He quietly just moved them into the cellar. He knew that the fact that they were sitting there, untouched, meant I just didn’t want to deal with it.
I filed for unemployment today. They had me write my Social Security number on a Post-It so I wouldn’t have to say it out loud, then sent me to an area full of tables, chairs and self-help books to wait. “The Job Search Solution!” one jacket read. “A Great Resume, Your Ticket to an Interview!” another proclaimed.
I’ve been working since I was 16, 13 if you count all those years of babysitting. My first job was at McDonald’s making french fries. I never actually lost that job; they just stopped giving me shifts and never bothered to ask for the polyester uniform back. But the jobs kept coming: I spent senior year at a sub shop, freshman year at BU filing cards in the library’s card catalog (foreshadowing: I returned the next year to discover all my hard work with paper had been replaced by a computer), sophomore year juggling the school paper with a job at an upscale toy store. I’ve sold clothes to mothers and drag queens, filled bags with ball bearings, stuffed envelopes, done the temp thing and worked in offices all over Boston.
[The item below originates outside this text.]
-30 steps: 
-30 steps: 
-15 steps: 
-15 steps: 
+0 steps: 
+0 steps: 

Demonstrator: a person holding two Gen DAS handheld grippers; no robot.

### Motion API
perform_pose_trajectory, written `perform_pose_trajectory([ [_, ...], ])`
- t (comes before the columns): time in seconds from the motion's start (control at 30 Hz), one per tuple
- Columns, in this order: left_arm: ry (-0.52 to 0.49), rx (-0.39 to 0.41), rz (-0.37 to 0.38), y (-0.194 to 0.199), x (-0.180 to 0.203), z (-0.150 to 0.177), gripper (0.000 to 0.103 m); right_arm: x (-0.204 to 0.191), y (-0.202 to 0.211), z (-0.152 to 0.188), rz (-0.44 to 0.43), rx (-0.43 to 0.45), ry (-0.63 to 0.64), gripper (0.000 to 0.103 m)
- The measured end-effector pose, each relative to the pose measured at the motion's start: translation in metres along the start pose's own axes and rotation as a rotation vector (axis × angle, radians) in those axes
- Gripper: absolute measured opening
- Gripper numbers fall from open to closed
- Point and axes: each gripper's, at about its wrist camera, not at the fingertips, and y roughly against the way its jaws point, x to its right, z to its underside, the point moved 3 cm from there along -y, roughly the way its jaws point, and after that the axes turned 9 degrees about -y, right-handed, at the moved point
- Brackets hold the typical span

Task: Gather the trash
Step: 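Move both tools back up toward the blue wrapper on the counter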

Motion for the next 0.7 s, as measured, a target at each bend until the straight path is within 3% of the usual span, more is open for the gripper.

I’ve never filed for unemployment. Never had to. People liked when I worked for them — I had proof of it in my temp agency call backs, in the regret in editors’ eyes when I announced I was moving on to another paper.
Until, of course, the last editor. I saw regret there, too.
The boxes aren’t that heavy. I took two of them out of the office myself and thrust the heavier one at one of the reporters. They don’t hold much — I was only in that particular newsroom for a year, with the chain for 13 — and only a few things in them are really important. The flattened red and yellow “planet” my daughter made me in 2004. The pink coffee mug with the legend “Whatever a woman does, she must do twice as well as a man to be considered half as good (luckily, this is not difficult).” The picture of my husband with our new puppy, sharing a stick, the summer after we were married. And the ugly plastic black square, rising ominously on a stand — that’s a Borg, the Star Trek interplanetary species that thought with one mind.
“You will be assimilated,” my friend said playfully when he gave it to me, the birthday after our small daily newpaper was bought by a large chain 13 years ago. “We are Borg, we are Borg.”
The man who takes my claim at unemployment doesn’t look at me as he takes my Post-It, takes down my information. He rattles off what I need to know — here’s how to check in on the website, benefits will take five to six weeks to process and kick in after my severance pay have run out. I try to be cheerful and upbeat. His voice doesn’t change. I don’t know if his facial expression did.
I’ve shed no tears over the loss of my job. I’ve been angry, but I’ve mostly been numb. I’ve longed for 11 years for Saturdays off, but it’s worst on Saturdays — my family has routines without me, my body insists on maintaining itself on Sunday edition time. What do people DO on Saturdays? Am I ever going to feel sleepy before 1 a.m. again?
Someday, maybe, I’ll get to those boxes. There’s probably nothing in there that I need, anyway.
I have been unassimilated. No longer Borg, no longer employed.